Type I Error Rate Control

Through 10^8 simulation runs, researchers verified the type I error rate control of Multistaar at α=10^-4, 10^-5, and 10^-6 levels. The results showed that all testing methods of Multistaar adequately controlled the type I error rate, closely matching the nominal significance levels.

Power Evaluation

In terms of power evaluation, researchers compared the performance of Multistaar with existing methods such as Burden-MT, SKAT-MT, and ACAT-V-MT. The results indicated that Multistaar exhibited higher statistical power under various genetic architectures, particularly showing strong robustness even when handling non-informative annotations.

Real Data Analysis

In the actual data analysis of the TOPMED project, Multistaar identified 51 significant associations of rare variants in coding regions related to lipid traits, with 34 remaining significant after conditional analysis. Additionally, Multistaar discovered 76 significant associations in noncoding regions and ncRNA genes, with 6 remaining significant after conditional analysis. Notably, many of these newly discovered association signals were undetectable by single-trait analysis, further demonstrating the effectiveness of Multistaar.

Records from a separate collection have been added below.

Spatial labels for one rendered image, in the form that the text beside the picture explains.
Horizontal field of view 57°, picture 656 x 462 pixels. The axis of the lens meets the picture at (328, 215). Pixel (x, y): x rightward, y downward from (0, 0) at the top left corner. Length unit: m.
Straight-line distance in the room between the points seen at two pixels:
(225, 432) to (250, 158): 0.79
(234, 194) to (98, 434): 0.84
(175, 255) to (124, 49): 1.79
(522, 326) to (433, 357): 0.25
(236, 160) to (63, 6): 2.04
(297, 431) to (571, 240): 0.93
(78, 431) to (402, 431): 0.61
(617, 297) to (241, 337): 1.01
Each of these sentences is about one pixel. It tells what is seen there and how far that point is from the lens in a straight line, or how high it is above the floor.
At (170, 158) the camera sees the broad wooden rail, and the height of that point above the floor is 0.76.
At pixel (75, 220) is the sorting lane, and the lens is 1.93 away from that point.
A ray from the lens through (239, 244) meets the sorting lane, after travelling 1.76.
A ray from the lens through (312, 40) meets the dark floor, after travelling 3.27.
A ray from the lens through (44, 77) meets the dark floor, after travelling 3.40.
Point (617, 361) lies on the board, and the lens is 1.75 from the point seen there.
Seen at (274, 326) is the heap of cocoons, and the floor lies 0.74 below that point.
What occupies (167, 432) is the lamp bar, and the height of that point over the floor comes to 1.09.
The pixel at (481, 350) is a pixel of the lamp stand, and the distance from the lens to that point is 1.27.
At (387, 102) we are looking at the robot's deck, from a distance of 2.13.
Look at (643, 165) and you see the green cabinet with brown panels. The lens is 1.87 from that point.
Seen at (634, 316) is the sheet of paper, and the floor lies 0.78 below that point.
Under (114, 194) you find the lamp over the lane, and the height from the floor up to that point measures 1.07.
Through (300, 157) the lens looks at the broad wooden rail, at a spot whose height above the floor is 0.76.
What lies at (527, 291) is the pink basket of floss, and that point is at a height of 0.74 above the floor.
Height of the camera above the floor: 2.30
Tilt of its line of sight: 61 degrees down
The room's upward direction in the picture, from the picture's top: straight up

Conclusion and Significance

Conclusion

By introducing the Multistaar framework, researchers successfully addressed the computational bottleneck and insufficient functional annotation issues present in existing multi-trait rare variant analysis methods when handling large-scale WGS data. Multistaar not only improved the detection of rare variant associations but also enhanced the understanding of complex relationships between multiple traits. Specifically, Multistaar significantly boosted statistical power by jointly analyzing multiple traits and integrating multiple functional annotations, discovering numerous new rare variant association signals.

Significance

This study holds significant scientific value and application prospects. First, Multistaar provides new tools and methods for studying the genetic basis of complex traits, helping to uncover the mechanisms of rare variants in disease development. Second, the application scope of Multistaar is not limited to lipid traits but can be extended to other complex trait studies, such as glycemic traits and inflammation markers. Finally, the successful development of Multistaar offers strong support for future large-scale biobank sequencing studies, potentially advancing precision medicine.

Research Highlights

  1. Innovativeness: Multistaar introduces a novel multi-trait rare variant analysis framework that integrates multiple functional annotations, significantly enhancing statistical power.
  2. Robustness: Multistaar performs excellently in type I error rate control and power evaluation, especially showing strong robustness when handling non-informative annotations.
  3. Wide Application: Multistaar can be used not only for lipid trait studies but also extended to other complex trait studies, offering broad application prospects.
  4. Efficiency: Multistaar has high computational efficiency, capable of analyzing large-scale WGS data within a short time, making it suitable for large biobank sequencing studies.

The development of Multistaar provides new ideas and methods for multi-trait rare variant analysis, expected to play a crucial role in future research.